──────── Data shown

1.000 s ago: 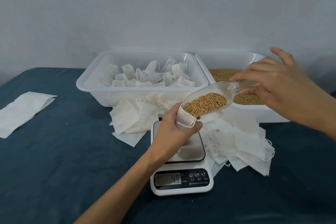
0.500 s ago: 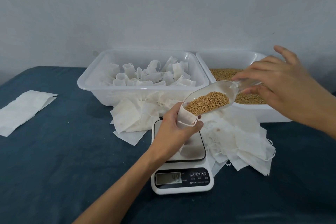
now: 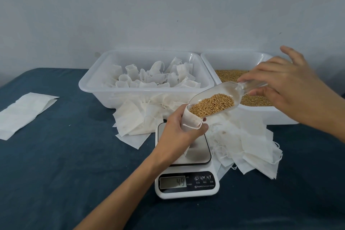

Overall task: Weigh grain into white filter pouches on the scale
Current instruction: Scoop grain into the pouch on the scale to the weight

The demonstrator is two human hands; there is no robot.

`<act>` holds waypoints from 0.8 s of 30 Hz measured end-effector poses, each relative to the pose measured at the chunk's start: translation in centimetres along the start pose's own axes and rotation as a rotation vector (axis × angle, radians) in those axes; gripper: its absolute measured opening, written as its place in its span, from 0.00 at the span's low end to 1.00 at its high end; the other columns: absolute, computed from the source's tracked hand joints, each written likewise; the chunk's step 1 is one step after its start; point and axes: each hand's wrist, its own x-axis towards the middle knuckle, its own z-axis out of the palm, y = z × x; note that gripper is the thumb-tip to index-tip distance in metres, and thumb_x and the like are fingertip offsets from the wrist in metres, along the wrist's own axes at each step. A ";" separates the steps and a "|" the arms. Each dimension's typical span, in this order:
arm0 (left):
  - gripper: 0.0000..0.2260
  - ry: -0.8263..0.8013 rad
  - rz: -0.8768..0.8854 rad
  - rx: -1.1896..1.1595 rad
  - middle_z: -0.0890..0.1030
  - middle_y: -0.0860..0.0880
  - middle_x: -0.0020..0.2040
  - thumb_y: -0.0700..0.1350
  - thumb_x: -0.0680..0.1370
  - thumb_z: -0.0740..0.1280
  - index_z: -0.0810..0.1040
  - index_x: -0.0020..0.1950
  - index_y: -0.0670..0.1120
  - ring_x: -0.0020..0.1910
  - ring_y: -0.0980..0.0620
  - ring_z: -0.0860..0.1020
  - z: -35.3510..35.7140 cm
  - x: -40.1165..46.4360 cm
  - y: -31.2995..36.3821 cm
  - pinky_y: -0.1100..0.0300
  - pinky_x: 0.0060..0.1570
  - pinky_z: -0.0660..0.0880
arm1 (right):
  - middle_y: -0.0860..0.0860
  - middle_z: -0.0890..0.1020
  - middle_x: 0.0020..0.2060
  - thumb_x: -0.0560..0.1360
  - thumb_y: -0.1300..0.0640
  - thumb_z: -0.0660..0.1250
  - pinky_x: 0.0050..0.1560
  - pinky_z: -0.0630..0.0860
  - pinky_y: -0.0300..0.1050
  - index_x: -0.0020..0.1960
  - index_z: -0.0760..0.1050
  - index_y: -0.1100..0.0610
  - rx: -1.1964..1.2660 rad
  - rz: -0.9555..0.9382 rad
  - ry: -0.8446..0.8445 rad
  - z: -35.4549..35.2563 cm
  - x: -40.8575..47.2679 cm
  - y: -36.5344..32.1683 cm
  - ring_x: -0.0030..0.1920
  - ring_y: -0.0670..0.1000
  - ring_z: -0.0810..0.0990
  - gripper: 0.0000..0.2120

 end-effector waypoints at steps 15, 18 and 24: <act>0.25 0.019 0.010 -0.008 0.87 0.53 0.51 0.52 0.69 0.77 0.79 0.65 0.53 0.52 0.54 0.84 -0.1 0.2 -0.2 0.62 0.51 0.80 | 0.51 0.83 0.49 0.75 0.56 0.69 0.75 0.54 0.67 0.59 0.82 0.55 -0.003 -0.016 0.044 0.3 -0.1 0.0 0.54 0.62 0.80 0.13; 0.23 0.023 0.012 -0.003 0.86 0.53 0.50 0.50 0.70 0.77 0.79 0.64 0.52 0.50 0.56 0.84 -0.1 0.2 -0.2 0.64 0.48 0.79 | 0.51 0.83 0.49 0.76 0.55 0.68 0.75 0.54 0.67 0.59 0.82 0.55 -0.007 -0.015 0.038 0.2 -0.1 -0.1 0.54 0.62 0.80 0.13; 0.21 0.042 0.020 0.017 0.85 0.53 0.52 0.47 0.71 0.78 0.80 0.63 0.55 0.49 0.55 0.83 -0.1 0.2 -0.1 0.62 0.49 0.79 | 0.51 0.83 0.49 0.76 0.56 0.68 0.75 0.53 0.67 0.59 0.82 0.55 -0.004 -0.014 0.044 0.2 -0.1 -0.2 0.55 0.61 0.80 0.13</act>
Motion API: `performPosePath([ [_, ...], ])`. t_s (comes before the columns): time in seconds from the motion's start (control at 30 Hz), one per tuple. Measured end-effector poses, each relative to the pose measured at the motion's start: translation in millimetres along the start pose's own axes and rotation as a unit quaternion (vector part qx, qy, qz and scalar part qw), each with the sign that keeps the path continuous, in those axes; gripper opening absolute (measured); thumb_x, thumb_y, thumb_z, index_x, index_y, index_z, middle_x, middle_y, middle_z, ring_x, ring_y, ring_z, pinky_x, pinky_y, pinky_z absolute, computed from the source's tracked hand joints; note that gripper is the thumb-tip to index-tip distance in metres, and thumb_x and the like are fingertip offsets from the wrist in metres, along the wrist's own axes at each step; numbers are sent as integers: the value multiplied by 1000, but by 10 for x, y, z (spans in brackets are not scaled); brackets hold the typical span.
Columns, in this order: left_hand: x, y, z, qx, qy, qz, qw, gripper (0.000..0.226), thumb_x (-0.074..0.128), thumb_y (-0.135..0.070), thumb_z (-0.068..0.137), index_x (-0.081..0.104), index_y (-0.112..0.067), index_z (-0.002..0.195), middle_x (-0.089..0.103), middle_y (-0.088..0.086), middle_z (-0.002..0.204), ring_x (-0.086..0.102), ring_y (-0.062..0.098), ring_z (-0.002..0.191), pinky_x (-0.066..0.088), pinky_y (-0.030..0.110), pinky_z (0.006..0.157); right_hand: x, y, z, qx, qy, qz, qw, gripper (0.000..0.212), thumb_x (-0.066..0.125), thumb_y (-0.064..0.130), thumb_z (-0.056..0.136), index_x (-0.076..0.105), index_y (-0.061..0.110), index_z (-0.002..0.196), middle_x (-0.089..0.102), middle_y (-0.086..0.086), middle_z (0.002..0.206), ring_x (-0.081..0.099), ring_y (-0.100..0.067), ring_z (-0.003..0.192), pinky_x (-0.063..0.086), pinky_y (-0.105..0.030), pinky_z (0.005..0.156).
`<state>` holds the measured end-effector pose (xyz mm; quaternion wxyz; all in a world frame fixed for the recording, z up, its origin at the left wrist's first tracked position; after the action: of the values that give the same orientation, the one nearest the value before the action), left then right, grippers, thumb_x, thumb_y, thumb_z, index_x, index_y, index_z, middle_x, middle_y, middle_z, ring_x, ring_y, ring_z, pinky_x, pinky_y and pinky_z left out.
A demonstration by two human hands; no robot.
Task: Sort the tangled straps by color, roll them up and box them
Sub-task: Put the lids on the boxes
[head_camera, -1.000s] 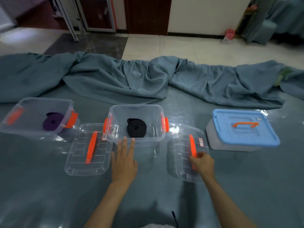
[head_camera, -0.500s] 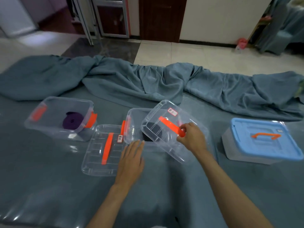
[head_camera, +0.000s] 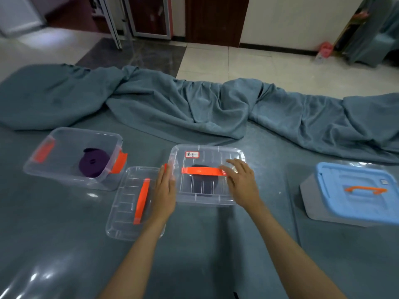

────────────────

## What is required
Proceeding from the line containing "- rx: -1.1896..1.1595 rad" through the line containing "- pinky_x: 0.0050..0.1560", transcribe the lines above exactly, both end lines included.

## Task solution
  - rx: -1.1896..1.1595 rad
  - middle_z: -0.0890..0.1030
  - middle_y: -0.0860..0.0880
  - middle_x: -0.0020..0.2040
  - thumb_y: -0.0700..0.1350
  - thumb_x: -0.0680..0.1370
  - thumb_z: -0.0740..0.1280
  - index_z: -0.0810..0.1040
  - index_x: -0.0020..0.1950
  - index_y: -0.0670..0.1120
  - ring_x: -0.0020..0.1910
  - ring_y: -0.0980..0.0620
  - ring_z: -0.0860..0.1020
  - z: -35.3510..35.7140 cm
  - x: -40.1165..46.4360 cm
  - y: -31.2995..36.3821 cm
  - pinky_y: -0.1100..0.0300
  - pinky_x: 0.0060..0.1570
  - pinky_z: -0.0660..0.0880
arm1 (right):
  - middle_y: -0.0860..0.0860
  - middle_z: -0.0890..0.1020
  - middle_x: 0.0020..0.2060
  - thumb_x: -0.0560..0.1360
  - thumb_y: -0.1300..0.0640
  - thumb_z: -0.0660..0.1250
  - pinky_x: 0.0050..0.1560

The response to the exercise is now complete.